Built-in anti-spoofing technology
By default, the system can detect multiple responses from the same IP address and flag this behavior as "ballot box stuffing" or "spoofing", requiring the participant to sign in with their social media account before proceeding.
This setting is controlled on the main customer settings page, but can be enabled or disabled on specific projects by toggling the "Require login if multiple responses received from same IP address" option on the settings tab:
It can be advantageous to disable this feature on non-controversial topics, or on internal employee surveys, since most staff will have the same IP address from the organization's central network.
Built-in DDOS Attack Mitigation
A distributed denial-of-service (DDoS) attack is a malicious attempt to disrupt the normal traffic of a targeted server, service or network by overwhelming the target or its surrounding infrastructure with a flood of Internet traffic.
DDoS attacks achieve effectiveness by utilizing multiple compromised computer systems as sources of attack traffic.
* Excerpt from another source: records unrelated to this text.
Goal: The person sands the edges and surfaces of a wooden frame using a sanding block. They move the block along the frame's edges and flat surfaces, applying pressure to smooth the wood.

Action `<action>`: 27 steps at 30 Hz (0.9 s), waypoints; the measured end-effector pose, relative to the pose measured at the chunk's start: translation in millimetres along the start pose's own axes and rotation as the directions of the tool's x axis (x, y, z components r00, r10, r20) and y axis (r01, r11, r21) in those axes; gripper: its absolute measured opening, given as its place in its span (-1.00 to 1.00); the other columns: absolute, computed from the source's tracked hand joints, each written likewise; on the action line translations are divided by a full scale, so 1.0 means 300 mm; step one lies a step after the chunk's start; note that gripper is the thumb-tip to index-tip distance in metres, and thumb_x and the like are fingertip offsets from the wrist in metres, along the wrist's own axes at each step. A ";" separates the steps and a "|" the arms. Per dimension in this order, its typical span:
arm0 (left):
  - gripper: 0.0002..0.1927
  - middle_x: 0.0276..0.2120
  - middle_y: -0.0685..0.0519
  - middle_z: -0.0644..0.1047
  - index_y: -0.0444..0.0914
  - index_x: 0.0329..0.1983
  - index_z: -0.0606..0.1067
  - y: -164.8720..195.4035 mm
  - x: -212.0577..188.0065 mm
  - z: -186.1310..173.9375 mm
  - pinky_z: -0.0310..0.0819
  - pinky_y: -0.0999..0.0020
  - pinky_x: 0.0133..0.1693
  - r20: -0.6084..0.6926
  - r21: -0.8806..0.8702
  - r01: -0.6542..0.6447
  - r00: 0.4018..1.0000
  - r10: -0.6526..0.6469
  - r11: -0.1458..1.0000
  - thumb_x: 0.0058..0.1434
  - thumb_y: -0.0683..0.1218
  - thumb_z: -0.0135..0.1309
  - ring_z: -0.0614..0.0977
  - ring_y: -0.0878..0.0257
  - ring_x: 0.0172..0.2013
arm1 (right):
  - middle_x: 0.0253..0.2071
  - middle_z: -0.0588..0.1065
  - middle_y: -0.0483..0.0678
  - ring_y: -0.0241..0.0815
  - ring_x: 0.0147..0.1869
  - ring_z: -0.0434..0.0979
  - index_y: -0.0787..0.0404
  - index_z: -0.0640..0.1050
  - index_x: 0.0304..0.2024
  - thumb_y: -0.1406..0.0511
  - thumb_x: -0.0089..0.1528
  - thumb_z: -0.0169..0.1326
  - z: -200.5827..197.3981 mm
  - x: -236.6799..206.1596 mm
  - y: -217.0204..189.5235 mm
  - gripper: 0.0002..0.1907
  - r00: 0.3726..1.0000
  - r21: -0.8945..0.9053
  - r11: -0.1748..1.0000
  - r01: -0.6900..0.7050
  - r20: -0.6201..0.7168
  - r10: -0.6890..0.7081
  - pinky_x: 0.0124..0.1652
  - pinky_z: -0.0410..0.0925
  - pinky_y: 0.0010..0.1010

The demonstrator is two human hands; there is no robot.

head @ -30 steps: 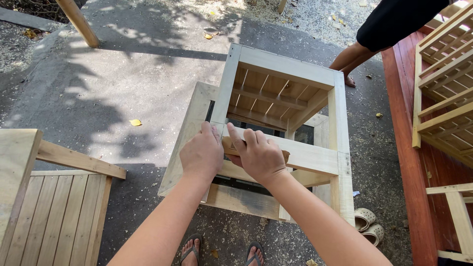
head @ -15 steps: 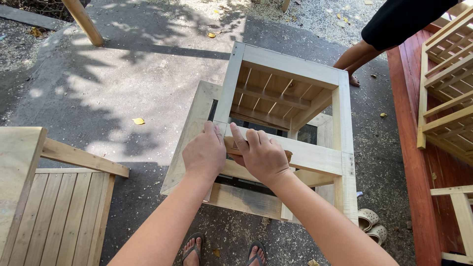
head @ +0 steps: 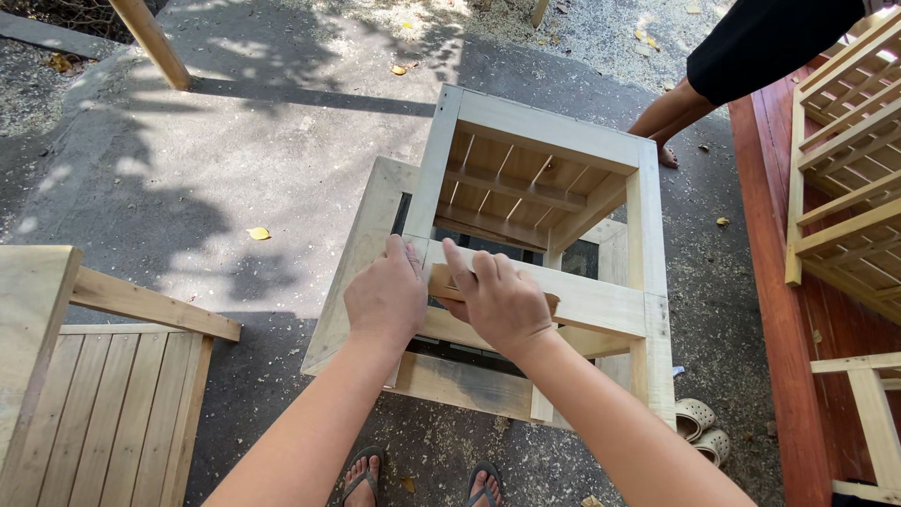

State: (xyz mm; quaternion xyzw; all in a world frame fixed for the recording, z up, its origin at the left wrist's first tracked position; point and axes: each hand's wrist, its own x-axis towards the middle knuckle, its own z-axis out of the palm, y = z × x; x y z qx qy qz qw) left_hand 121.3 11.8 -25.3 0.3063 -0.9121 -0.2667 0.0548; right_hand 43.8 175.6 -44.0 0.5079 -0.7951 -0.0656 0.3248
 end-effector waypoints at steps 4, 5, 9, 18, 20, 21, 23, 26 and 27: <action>-0.67 -0.29 -0.16 0.63 -0.26 -0.09 0.36 0.012 -0.003 -0.002 0.53 -0.09 -0.21 0.018 -0.013 0.003 1.000 -0.002 1.000 0.49 0.04 -0.37 0.68 -0.15 -0.28 | -0.28 0.31 -0.13 -0.30 -0.25 0.46 0.12 0.33 0.37 -0.26 0.21 0.02 -0.094 -0.124 0.174 -0.13 0.985 -0.094 0.995 0.045 0.170 -0.029 -0.46 0.43 -0.60; -0.66 -0.30 -0.16 0.63 -0.27 -0.08 0.36 0.015 0.000 -0.001 0.53 -0.07 -0.20 0.034 -0.010 0.010 0.999 -0.010 1.000 0.50 0.04 -0.38 0.68 -0.15 -0.27 | -0.27 0.31 -0.14 -0.30 -0.25 0.45 0.11 0.33 0.37 -0.25 0.19 0.03 -0.105 -0.135 0.194 -0.12 0.986 -0.091 0.995 0.039 0.167 -0.023 -0.45 0.43 -0.59; -0.67 -0.29 -0.17 0.63 -0.27 -0.09 0.37 0.019 0.009 0.002 0.52 -0.10 -0.19 -0.028 -0.026 -0.014 1.000 0.014 1.000 0.47 0.04 -0.35 0.67 -0.17 -0.24 | -0.26 0.32 -0.12 -0.28 -0.27 0.45 0.14 0.32 0.38 -0.25 0.20 0.06 -0.067 -0.071 0.115 -0.11 0.987 -0.033 0.999 0.026 0.162 -0.020 -0.46 0.42 -0.57; -0.66 -0.26 -0.16 0.63 -0.26 -0.12 0.37 0.002 0.004 0.010 0.50 -0.13 -0.20 -0.027 -0.018 -0.013 1.000 0.013 1.000 0.48 0.04 -0.36 0.66 -0.18 -0.24 | -0.28 0.33 -0.11 -0.29 -0.28 0.44 0.17 0.34 0.37 -0.25 0.24 0.04 -0.084 -0.118 0.159 -0.13 0.985 -0.021 1.000 0.003 0.172 0.000 -0.51 0.38 -0.56; -0.65 -0.27 -0.17 0.63 -0.27 -0.13 0.36 0.006 0.006 0.009 0.51 -0.12 -0.19 -0.036 -0.019 -0.013 0.999 0.013 1.000 0.48 0.05 -0.36 0.66 -0.16 -0.23 | -0.28 0.31 -0.12 -0.27 -0.27 0.43 0.12 0.33 0.37 -0.23 0.19 0.04 -0.106 -0.150 0.208 -0.13 0.990 -0.058 0.998 -0.001 0.140 0.009 -0.44 0.41 -0.52; -0.66 -0.27 -0.18 0.63 -0.27 -0.13 0.37 0.008 0.008 0.007 0.51 -0.12 -0.19 -0.047 -0.023 -0.020 0.999 0.019 1.000 0.48 0.05 -0.35 0.66 -0.17 -0.24 | -0.28 0.30 -0.13 -0.26 -0.28 0.43 0.11 0.32 0.37 -0.23 0.17 0.04 -0.104 -0.147 0.206 -0.13 0.990 -0.045 0.999 -0.007 0.142 0.014 -0.41 0.42 -0.50; -0.66 -0.27 -0.19 0.62 -0.28 -0.13 0.37 0.011 0.010 0.003 0.50 -0.12 -0.18 -0.070 -0.037 -0.043 0.997 0.040 0.998 0.47 0.04 -0.33 0.66 -0.19 -0.25 | -0.27 0.31 -0.11 -0.25 -0.30 0.42 0.14 0.31 0.37 -0.24 0.19 0.05 -0.076 -0.111 0.156 -0.11 0.978 -0.005 1.000 -0.008 0.207 0.009 -0.43 0.42 -0.52; -0.67 -0.29 -0.19 0.63 -0.25 -0.10 0.37 0.009 0.009 -0.006 0.50 -0.12 -0.15 0.060 0.004 0.039 0.997 -0.039 0.999 0.50 0.04 -0.37 0.66 -0.17 -0.22 | -0.18 0.31 -0.15 -0.31 -0.17 0.44 0.12 0.28 0.44 -0.10 0.23 0.12 0.009 -0.001 -0.002 -0.16 0.995 -0.035 0.999 0.004 0.097 0.000 -0.28 0.43 -0.59; -0.67 -0.28 -0.19 0.63 -0.25 -0.11 0.37 0.007 0.006 -0.007 0.50 -0.13 -0.16 0.038 -0.001 0.024 0.999 -0.024 1.000 0.49 0.04 -0.36 0.66 -0.18 -0.22 | -0.18 0.32 -0.14 -0.29 -0.17 0.44 0.13 0.28 0.43 -0.13 0.21 0.11 0.022 0.011 -0.016 -0.14 0.997 0.001 1.000 0.004 0.071 -0.004 -0.30 0.43 -0.55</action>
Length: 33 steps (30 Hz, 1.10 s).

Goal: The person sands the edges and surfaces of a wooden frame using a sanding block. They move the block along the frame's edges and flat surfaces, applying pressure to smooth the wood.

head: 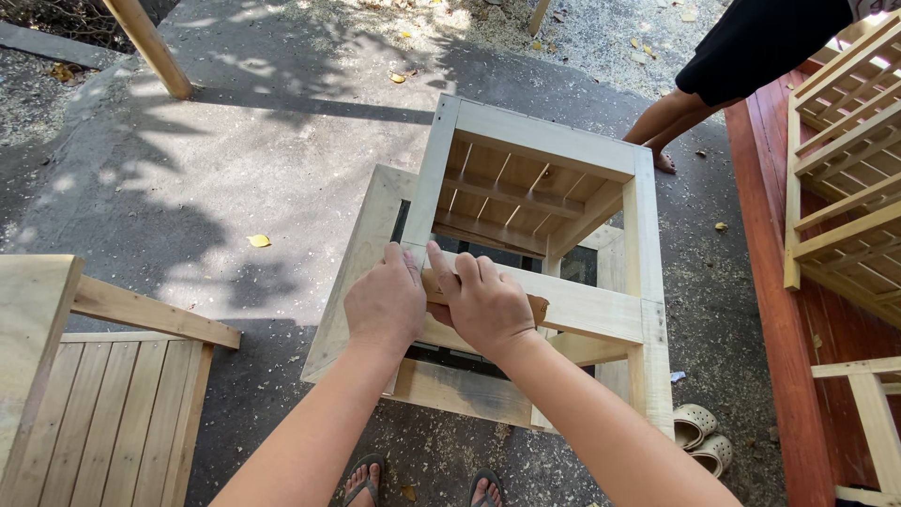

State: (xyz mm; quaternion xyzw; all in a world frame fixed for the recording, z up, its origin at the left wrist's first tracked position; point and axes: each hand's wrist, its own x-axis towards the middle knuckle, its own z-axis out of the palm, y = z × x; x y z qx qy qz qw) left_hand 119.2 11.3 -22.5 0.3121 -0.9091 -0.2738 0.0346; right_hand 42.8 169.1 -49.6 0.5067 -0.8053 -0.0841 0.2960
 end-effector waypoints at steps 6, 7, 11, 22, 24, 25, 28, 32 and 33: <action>-0.67 -0.28 -0.17 0.63 -0.27 -0.12 0.37 -0.001 -0.004 -0.001 0.51 -0.10 -0.18 -0.034 -0.017 -0.031 0.999 0.031 0.999 0.48 0.01 -0.37 0.67 -0.16 -0.25 | -0.26 0.36 -0.10 -0.29 -0.28 0.45 0.16 0.30 0.38 -0.28 0.24 0.03 -0.078 -0.151 0.194 -0.11 0.986 -0.086 0.994 0.062 0.160 -0.047 -0.53 0.39 -0.60; -0.67 -0.30 -0.17 0.63 -0.27 -0.12 0.37 0.001 -0.003 0.001 0.51 -0.10 -0.17 -0.036 -0.013 -0.031 0.999 0.031 0.999 0.48 0.02 -0.36 0.67 -0.15 -0.25 | -0.26 0.35 -0.11 -0.28 -0.27 0.45 0.14 0.30 0.38 -0.25 0.23 0.05 -0.092 -0.177 0.221 -0.12 0.992 -0.087 0.995 0.049 0.122 -0.038 -0.48 0.40 -0.58; -0.68 -0.30 -0.19 0.63 -0.29 -0.12 0.37 0.004 0.005 0.004 0.51 -0.11 -0.18 -0.076 -0.009 -0.069 0.995 0.068 0.998 0.47 0.01 -0.34 0.67 -0.18 -0.28 | -0.28 0.34 -0.13 -0.31 -0.31 0.43 0.13 0.33 0.36 -0.26 0.21 0.07 -0.079 -0.143 0.176 -0.12 0.991 -0.045 0.999 0.027 0.129 -0.021 -0.50 0.40 -0.57; -0.67 -0.27 -0.20 0.63 -0.27 -0.12 0.36 -0.004 0.001 0.009 0.50 -0.15 -0.19 -0.063 0.021 -0.037 0.997 0.039 0.999 0.48 0.03 -0.35 0.65 -0.22 -0.25 | -0.26 0.30 -0.15 -0.31 -0.24 0.43 0.06 0.38 0.35 -0.21 0.18 0.07 -0.118 -0.146 0.193 -0.17 0.999 -0.050 0.999 0.008 0.046 -0.006 -0.42 0.43 -0.55; -0.66 -0.26 -0.19 0.63 -0.27 -0.12 0.37 0.001 0.001 0.009 0.50 -0.15 -0.19 -0.060 0.023 -0.031 0.998 0.032 0.999 0.47 0.04 -0.35 0.65 -0.22 -0.24 | -0.26 0.31 -0.14 -0.30 -0.25 0.44 0.06 0.37 0.35 -0.22 0.18 0.05 -0.110 -0.151 0.195 -0.17 0.997 -0.051 0.999 0.007 0.079 -0.002 -0.44 0.43 -0.55; -0.66 -0.25 -0.19 0.63 -0.27 -0.12 0.37 0.003 0.001 0.008 0.50 -0.14 -0.18 -0.054 0.016 -0.029 0.998 0.030 0.999 0.47 0.04 -0.35 0.66 -0.22 -0.24 | -0.26 0.31 -0.13 -0.30 -0.27 0.43 0.09 0.37 0.35 -0.23 0.21 0.04 -0.097 -0.136 0.171 -0.17 0.996 -0.033 0.999 0.014 0.092 -0.011 -0.47 0.42 -0.56; -0.65 -0.26 -0.20 0.63 -0.26 -0.08 0.38 0.004 0.002 0.000 0.51 -0.13 -0.17 -0.003 0.019 0.003 1.000 -0.003 1.000 0.48 0.05 -0.36 0.66 -0.21 -0.24 | -0.23 0.31 -0.11 -0.29 -0.23 0.43 0.10 0.33 0.37 -0.24 0.23 0.02 -0.031 -0.021 0.030 -0.16 1.000 0.008 1.000 0.002 0.007 -0.002 -0.43 0.44 -0.54; -0.65 -0.26 -0.18 0.62 -0.26 -0.08 0.39 -0.001 -0.003 -0.009 0.50 -0.15 -0.21 -0.052 0.007 -0.018 0.998 0.019 1.000 0.45 0.04 -0.35 0.65 -0.22 -0.26 | -0.20 0.30 -0.14 -0.29 -0.20 0.42 0.11 0.31 0.40 -0.21 0.25 0.01 -0.031 0.006 0.012 -0.17 0.999 0.041 0.999 0.016 -0.031 -0.015 -0.37 0.45 -0.50; -0.65 -0.27 -0.18 0.62 -0.26 -0.08 0.39 -0.002 -0.004 -0.010 0.51 -0.13 -0.21 -0.035 0.013 -0.015 0.999 0.015 1.000 0.47 0.04 -0.36 0.66 -0.20 -0.26 | -0.21 0.30 -0.13 -0.29 -0.21 0.42 0.13 0.31 0.39 -0.22 0.26 0.00 -0.046 -0.020 0.046 -0.16 1.000 0.049 0.999 0.024 -0.008 -0.024 -0.36 0.46 -0.49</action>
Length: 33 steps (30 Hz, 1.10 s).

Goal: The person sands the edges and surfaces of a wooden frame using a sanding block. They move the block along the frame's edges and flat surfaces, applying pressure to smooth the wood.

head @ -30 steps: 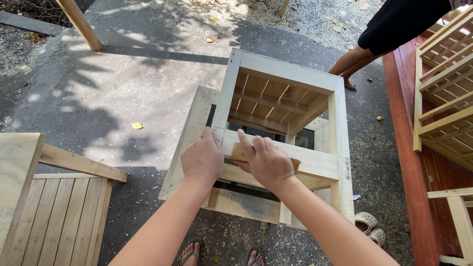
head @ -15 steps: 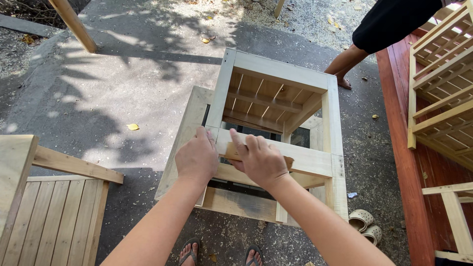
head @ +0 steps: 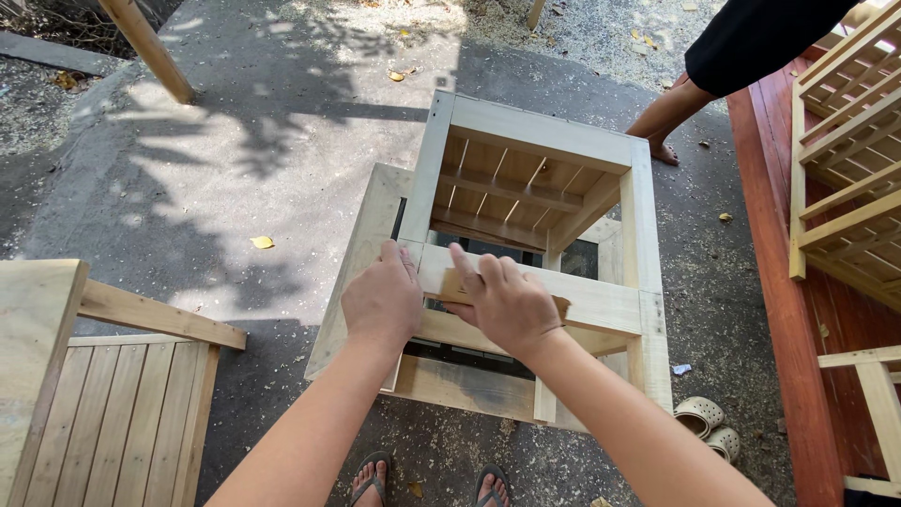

Exploited machines can include computers and other networked resources such as IoT devices.
From a high level, a DDoS attack is like an unexpected traffic jam clogging up the highway, preventing regular traffic from arriving at its destination.
By default all application pages are protected by Cloudflare DDOS protection. This layer secures your sites and API access while ensuring the performance of legitimate traffic is not compromised.